# WORK ITEM
Going line by line through the material below, tally those that contain the word "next" and give the count by itself.

# RECORDS

+--

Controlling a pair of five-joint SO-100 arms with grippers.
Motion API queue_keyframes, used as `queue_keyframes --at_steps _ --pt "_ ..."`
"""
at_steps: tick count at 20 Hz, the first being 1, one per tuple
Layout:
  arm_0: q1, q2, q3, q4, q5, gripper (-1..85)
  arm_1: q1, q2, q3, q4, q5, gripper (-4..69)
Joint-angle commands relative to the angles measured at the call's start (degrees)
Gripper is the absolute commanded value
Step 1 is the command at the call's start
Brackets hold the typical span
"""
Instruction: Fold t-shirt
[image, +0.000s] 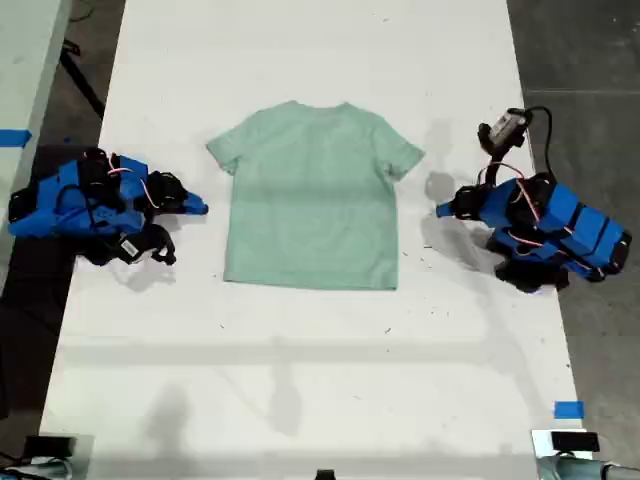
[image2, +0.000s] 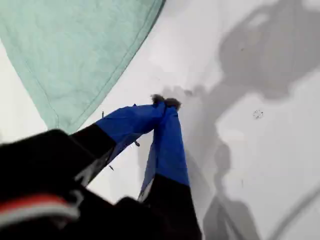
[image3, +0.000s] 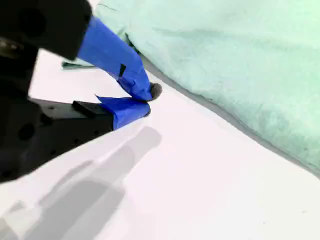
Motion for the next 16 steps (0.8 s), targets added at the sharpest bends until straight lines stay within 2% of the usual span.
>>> queue_keyframes --at_steps 1,9,11,13,16 --pt "1.0 0.3 -0.4 0.4 -1.5 0.0 1.1 0.3 -0.5 0.0 30.8 -1.1" --pt "1.1 0.3 -0.4 0.4 -1.5 0.0 0.9 0.3 -0.4 0.0 30.8 -1.1" --pt "1.1 0.3 -0.4 0.4 -1.5 3.5 0.8 0.3 -0.4 0.0 32.0 -1.1" --pt "2.6 0.3 -0.7 0.4 -3.3 0.0 -2.2 0.3 -1.7 1.3 34.6 -1.1" --pt "5.4 0.1 -3.0 -4.4 -7.1 0.0 -5.2 -0.1 -5.6 0.9 34.9 -1.0"
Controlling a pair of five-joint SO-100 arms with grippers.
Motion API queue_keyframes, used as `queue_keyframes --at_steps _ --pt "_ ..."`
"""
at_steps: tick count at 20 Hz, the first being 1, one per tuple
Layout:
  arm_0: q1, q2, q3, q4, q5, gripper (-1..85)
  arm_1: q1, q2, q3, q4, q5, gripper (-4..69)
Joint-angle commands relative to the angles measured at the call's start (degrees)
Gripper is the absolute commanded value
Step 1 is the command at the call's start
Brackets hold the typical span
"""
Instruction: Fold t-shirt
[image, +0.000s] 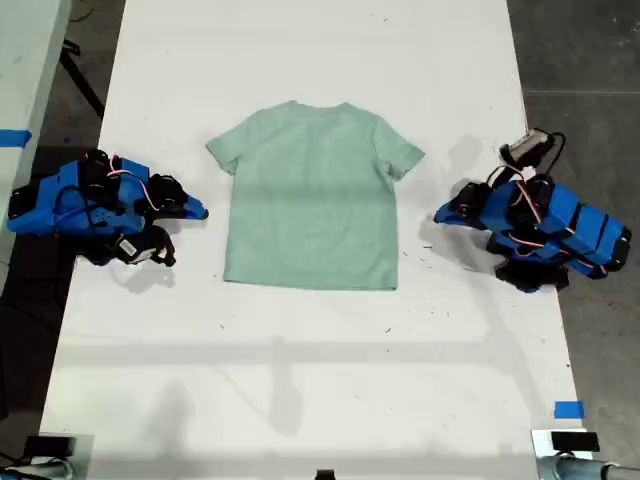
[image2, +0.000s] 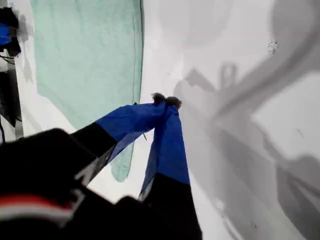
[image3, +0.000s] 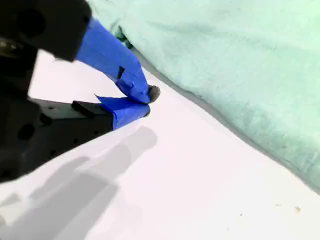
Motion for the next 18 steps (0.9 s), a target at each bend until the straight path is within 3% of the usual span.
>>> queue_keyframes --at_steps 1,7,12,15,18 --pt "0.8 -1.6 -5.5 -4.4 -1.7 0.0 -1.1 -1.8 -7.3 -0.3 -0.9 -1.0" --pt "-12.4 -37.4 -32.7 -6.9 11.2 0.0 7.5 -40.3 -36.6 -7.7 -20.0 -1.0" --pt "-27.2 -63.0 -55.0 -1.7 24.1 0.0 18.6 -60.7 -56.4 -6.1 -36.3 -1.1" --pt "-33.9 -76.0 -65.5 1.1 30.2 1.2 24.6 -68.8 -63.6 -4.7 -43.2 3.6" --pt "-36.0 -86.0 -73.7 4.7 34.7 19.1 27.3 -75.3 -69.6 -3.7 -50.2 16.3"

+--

# OUTPUT FOR THIS TASK
2